Por si cree que exagero le contaré otra: hace un par de años Blake Lemoine, ingeniero en la misma compañía, se despachaba en New York Times con la gruesa afirmación de que la IA «ya sentía», a partir de su experiencia con el lenguaje neuronal LaMDA. No contento con eso, afirmó en otra entrevista, esta vez en Wired: «Sus respuestas mostraron que tiene una espiritualidad muy sofisticada y que comprenden cuál es su naturaleza y esencia». «No importa si tienen un cerebro hecho de carne en la cabeza [sic]. O si tienen mil millones de líneas de código […] escucho lo que tienen que decir, y así es como decido qué es y qué no es una persona». ¿Con qué tipo de gente suelen mezclarse estos pollos? Lo más naif de la sorpresa de Lemoine es esto: las herramientas como LaMDA están diseñadas precisamente para emplear el lenguaje emulando a los seres humanos; pero el ingeniero, en vez de enorgullecerse de la copia, cree que es un nuevo Dios que ha creado una nueva criatura. Que algo hable, no quiere decir que sienta; y el modo en que LaMDA desarrolla el lenguaje no se parece en nada a cómo lo hacemos los ultrasociales seres humanos.

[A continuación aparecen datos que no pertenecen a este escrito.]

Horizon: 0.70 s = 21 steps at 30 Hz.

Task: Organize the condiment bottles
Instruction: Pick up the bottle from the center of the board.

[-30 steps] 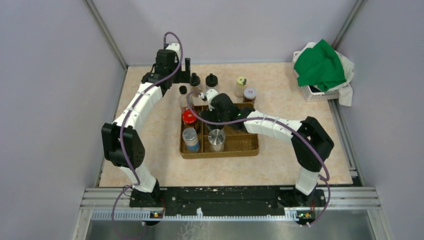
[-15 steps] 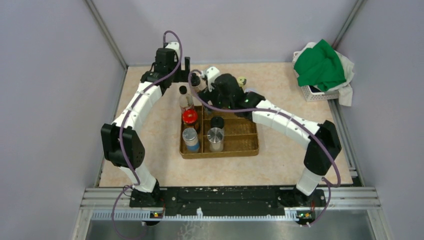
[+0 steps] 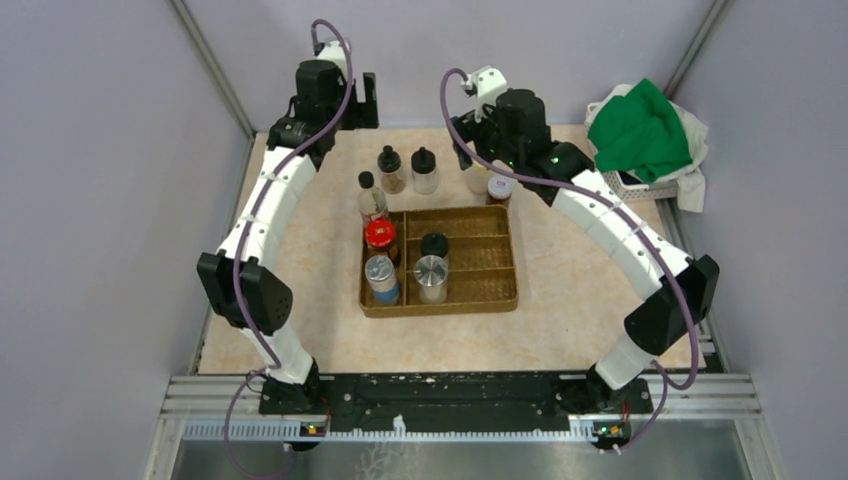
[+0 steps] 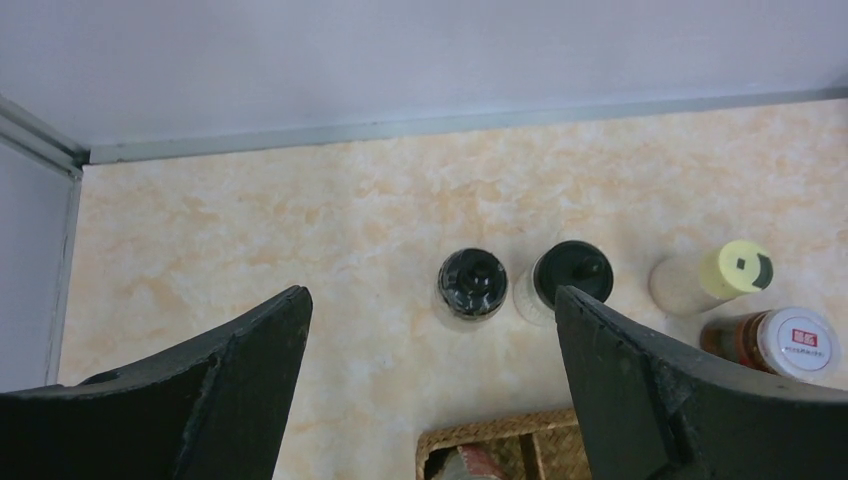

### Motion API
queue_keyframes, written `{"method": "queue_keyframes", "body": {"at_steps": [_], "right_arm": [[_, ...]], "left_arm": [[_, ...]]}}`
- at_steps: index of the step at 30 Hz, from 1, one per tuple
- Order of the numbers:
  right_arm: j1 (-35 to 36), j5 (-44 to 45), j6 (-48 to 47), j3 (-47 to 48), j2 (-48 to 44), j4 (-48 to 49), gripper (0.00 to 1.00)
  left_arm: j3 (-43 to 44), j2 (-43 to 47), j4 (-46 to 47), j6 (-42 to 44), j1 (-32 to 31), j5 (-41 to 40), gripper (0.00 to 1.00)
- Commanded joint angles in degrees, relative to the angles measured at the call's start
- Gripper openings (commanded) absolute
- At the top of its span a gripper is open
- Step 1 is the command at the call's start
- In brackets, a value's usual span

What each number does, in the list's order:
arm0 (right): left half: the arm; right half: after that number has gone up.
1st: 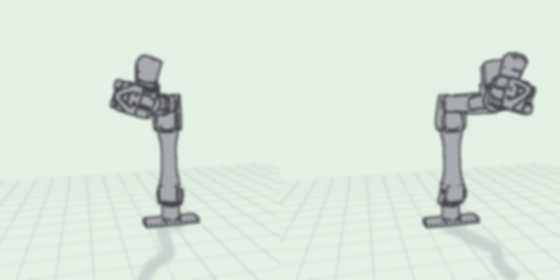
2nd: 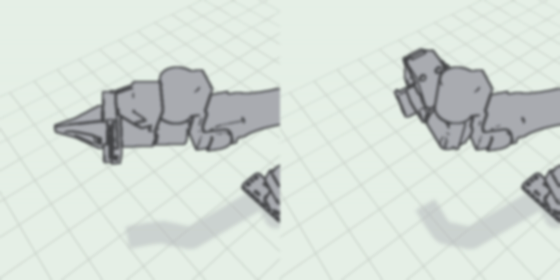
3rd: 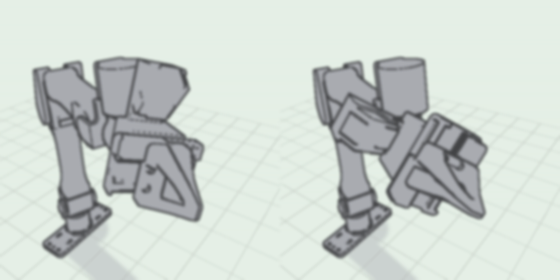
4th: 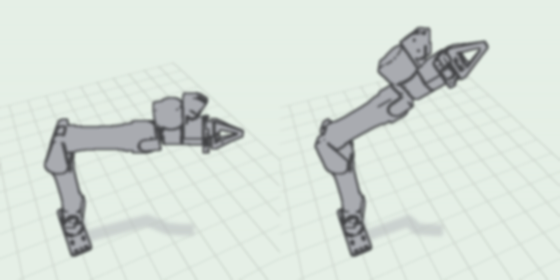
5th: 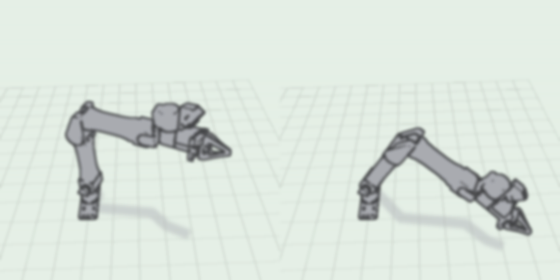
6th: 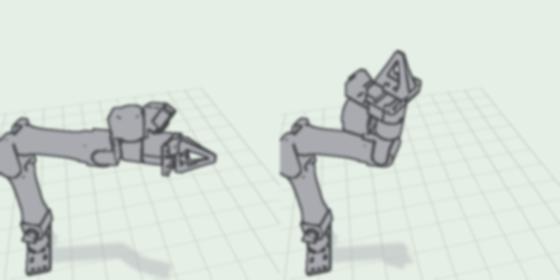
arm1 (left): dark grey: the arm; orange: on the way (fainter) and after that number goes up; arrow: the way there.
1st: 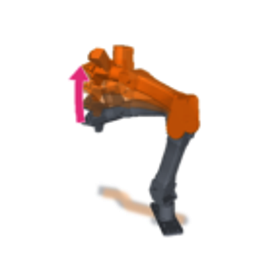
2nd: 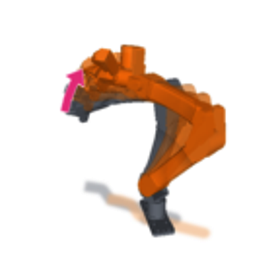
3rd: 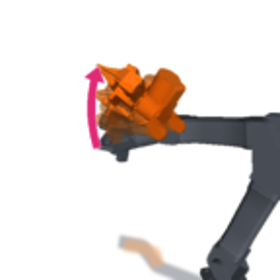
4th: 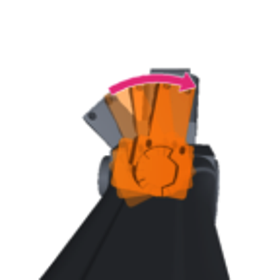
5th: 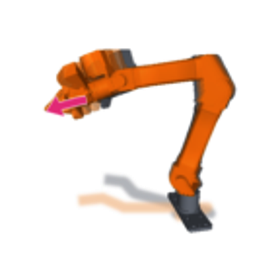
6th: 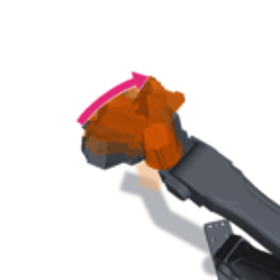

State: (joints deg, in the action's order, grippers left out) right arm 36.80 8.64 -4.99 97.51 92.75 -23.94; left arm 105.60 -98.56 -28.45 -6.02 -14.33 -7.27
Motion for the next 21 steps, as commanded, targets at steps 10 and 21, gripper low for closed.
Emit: {"method": "queue_keyframes", "body": {"at_steps": [10,21], "right_arm": [[-11.8,-4.2,2.2,1.7,3.1,-1.5,0.84],[-14.1,-7.3,4.6,-2.1,8.1,-0.2,0.83]], "left_arm": [[17.4,-10.2,-4.0,1.1,-0.1,5.7,0.96],[19.2,-12.9,-4.3,2.3,-2.2,11.9,0.92]]}}
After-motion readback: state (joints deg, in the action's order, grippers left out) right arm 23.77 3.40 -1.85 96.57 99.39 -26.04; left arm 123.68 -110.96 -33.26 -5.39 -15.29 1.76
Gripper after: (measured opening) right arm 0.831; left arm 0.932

Un poco lo mismo le pasó con su demencial Metaverso a Mark Zuckerberg, al que esperan en unos años en el infierno. Un día estaba la gente preguntándose si sacarse entradas para un concierto virtual de Taylor Swift y Nike anunciando que pondría muchos millones en vender zapatillas virtuales —y la gente con dos dedos de frente riéndose, entre el desprecio de los enterados, de ese disparate— y poco después estaban cerrándose divisiones enteras, cancelándose contratos de patrocinio pagaderos en criptomonedas y yendo una pila de tecnólogos a la puñetera calle. El impacto económico del metaverso en España podría llegar a los 53.000 millones de euros en 2035, titulaba un artículo de Meta (naturalmente); , el consejero de Innovación de Navarra, hasta se creó un despacho en el metaverso, una iniciativa que recabó en dos años la alucinante cifra de 52 Likes. Y es que no hay innovación que subsista si resulta anti antropológica, y por suerte siguen siendo muchos más quienes no han perdido la cabeza y necesitan el contacto físico y el rostro ajeno para disfrutar de sus experiencias.
Hace algunas semanas oí en una conferencia —«esto es el futuro, incluso el presente»— que tenemos que hacernos a la idea de que en pocos años habrá psicólogos y profesores que serán hologramas alimentados con IA, herramientas que personalizarán el servicio y que no solo serán más baratas que los seres humanos a quienes sustituyan, sino además más finos, más resilientes y más todo. Un tipo que se dedicó toda la velada a babear sobre cada nuevo hype que se le presentaba, sin dejar de repetirnos a los demás que «había que ser muy tonto para no subirse a este carro», me preguntó cuando terminó el ponente: «¿Me recomendarías que invirtiera en una empresa que esté desarrollando profesores y psicólogos digitales?». Me limité a encogerme de hombros y a responderle «obvio». ¿Quién soy yo para quitarle la ilusión a quien quiere hacer una hoguera con sus propios billetes?